Instructions for the task: A word-for-word restatement of the listing is the only acceptable answer.

Information shown:
★ ★ ★

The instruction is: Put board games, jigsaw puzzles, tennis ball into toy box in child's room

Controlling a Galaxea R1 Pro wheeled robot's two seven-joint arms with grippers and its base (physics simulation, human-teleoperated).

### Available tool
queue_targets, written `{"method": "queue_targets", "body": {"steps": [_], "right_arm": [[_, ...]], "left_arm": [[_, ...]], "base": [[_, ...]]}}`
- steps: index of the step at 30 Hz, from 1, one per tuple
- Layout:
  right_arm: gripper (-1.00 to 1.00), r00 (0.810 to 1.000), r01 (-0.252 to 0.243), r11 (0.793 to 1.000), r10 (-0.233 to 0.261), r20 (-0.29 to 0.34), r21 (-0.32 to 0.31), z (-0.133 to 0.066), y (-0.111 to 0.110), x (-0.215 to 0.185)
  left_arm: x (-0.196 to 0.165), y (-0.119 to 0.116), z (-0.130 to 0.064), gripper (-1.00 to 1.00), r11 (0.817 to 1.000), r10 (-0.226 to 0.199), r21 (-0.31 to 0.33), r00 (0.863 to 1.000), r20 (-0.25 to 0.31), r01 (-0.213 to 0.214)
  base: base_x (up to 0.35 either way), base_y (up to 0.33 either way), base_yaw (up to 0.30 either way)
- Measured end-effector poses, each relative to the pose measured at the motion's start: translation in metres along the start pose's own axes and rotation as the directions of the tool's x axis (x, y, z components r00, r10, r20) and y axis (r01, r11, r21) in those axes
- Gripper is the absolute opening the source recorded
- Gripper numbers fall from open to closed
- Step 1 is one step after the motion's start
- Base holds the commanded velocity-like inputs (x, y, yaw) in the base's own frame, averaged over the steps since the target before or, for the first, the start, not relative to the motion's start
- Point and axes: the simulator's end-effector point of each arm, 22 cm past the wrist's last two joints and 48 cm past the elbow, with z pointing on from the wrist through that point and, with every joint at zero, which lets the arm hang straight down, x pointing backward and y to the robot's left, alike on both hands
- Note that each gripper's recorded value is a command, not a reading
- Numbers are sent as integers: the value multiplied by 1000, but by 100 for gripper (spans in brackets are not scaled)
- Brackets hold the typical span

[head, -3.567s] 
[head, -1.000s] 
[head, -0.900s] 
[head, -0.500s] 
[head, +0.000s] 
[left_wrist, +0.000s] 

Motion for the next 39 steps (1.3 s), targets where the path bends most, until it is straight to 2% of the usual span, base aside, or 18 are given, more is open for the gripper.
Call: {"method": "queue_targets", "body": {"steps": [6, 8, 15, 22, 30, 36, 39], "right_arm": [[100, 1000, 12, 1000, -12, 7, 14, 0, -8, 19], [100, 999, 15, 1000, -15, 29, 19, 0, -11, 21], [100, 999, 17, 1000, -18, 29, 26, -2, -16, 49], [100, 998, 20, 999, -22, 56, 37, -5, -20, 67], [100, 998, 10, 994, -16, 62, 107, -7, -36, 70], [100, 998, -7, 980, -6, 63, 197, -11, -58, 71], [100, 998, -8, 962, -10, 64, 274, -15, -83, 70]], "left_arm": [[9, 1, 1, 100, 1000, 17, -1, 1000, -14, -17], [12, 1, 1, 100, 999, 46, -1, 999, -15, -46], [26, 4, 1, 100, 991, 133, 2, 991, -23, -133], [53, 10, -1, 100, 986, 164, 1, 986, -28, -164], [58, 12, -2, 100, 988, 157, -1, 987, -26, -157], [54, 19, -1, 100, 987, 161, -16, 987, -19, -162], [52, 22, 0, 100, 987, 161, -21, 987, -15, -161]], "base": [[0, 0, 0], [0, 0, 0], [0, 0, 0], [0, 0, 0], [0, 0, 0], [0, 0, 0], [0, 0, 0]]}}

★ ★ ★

Answer for this exercise:
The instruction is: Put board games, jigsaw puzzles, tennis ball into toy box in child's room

Controlling a Galaxea R1 Pro wheeled robot's two seven-joint arms with grippers and its base (physics simulation, human-teleoperated).

### Available tool
queue_targets, written `{"method": "queue_targets", "body": {"steps": [_], "right_arm": [[_, ...]], "left_arm": [[_, ...]], "base": [[_, ...]]}}`
- steps: index of the step at 30 Hz, from 1, one per tuple
- Layout:
  right_arm: gripper (-1.00 to 1.00), r00 (0.810 to 1.000), r01 (-0.252 to 0.243), r11 (0.793 to 1.000), r10 (-0.233 to 0.261), r20 (-0.29 to 0.34), r21 (-0.32 to 0.31), z (-0.133 to 0.066), y (-0.111 to 0.110), x (-0.215 to 0.185)
  left_arm: x (-0.196 to 0.165), y (-0.119 to 0.116), z (-0.130 to 0.064), gripper (-1.00 to 1.00), r11 (0.817 to 1.000), r10 (-0.226 to 0.199), r21 (-0.31 to 0.33), r00 (0.863 to 1.000), r20 (-0.25 to 0.31), r01 (-0.213 to 0.214)
  base: base_x (up to 0.35 either way), base_y (up to 0.33 either way), base_yaw (up to 0.30 either way)
- Measured end-effector poses, each relative to the pose measured at the motion's start: translation in metres along the start pose's own axes and rotation as the directions of the tool's x axis (x, y, z components r00, r10, r20) and y axis (r01, r11, r21) in those axes
- Gripper is the absolute opening the source recorded
- Gripper numbers fall from open to closed
- Step 1 is one step after the motion's start
- Base holds the commanded velocity-like inputs (x, y, yaw) in the base's own frame, averaged over the steps since the target before or, for the first, the start, not relative to the motion's start
- Point and axes: the simulator's end-effector point of each arm, 22 cm past the wrist's last two joints and 48 cm past the elbow, with z pointing on from the wrist through that point and, with every joint at zero, which lets the arm hang straight down, x pointing backward and y to the robot's left, alike on both hands
- Note that each gripper's recorded value is a command, not a reading
- Numbers are sent as integers: the value multiplied by 1000, but by 100 for gripper (spans in brackets are not scaled)
- Brackets hold the typical span

[head, -3.567s] 
[head, -1.000s] 
[head, -0.900s] 
[head, -0.500s] 
[head, +0.000s] 
[left_wrist, +0.000s] 

Motion for the next 39 steps (1.3 s), targets where the path bends most, until it is straight to 2% of the usual span, base aside, or 18 are given, more is open for the gripper.
Call: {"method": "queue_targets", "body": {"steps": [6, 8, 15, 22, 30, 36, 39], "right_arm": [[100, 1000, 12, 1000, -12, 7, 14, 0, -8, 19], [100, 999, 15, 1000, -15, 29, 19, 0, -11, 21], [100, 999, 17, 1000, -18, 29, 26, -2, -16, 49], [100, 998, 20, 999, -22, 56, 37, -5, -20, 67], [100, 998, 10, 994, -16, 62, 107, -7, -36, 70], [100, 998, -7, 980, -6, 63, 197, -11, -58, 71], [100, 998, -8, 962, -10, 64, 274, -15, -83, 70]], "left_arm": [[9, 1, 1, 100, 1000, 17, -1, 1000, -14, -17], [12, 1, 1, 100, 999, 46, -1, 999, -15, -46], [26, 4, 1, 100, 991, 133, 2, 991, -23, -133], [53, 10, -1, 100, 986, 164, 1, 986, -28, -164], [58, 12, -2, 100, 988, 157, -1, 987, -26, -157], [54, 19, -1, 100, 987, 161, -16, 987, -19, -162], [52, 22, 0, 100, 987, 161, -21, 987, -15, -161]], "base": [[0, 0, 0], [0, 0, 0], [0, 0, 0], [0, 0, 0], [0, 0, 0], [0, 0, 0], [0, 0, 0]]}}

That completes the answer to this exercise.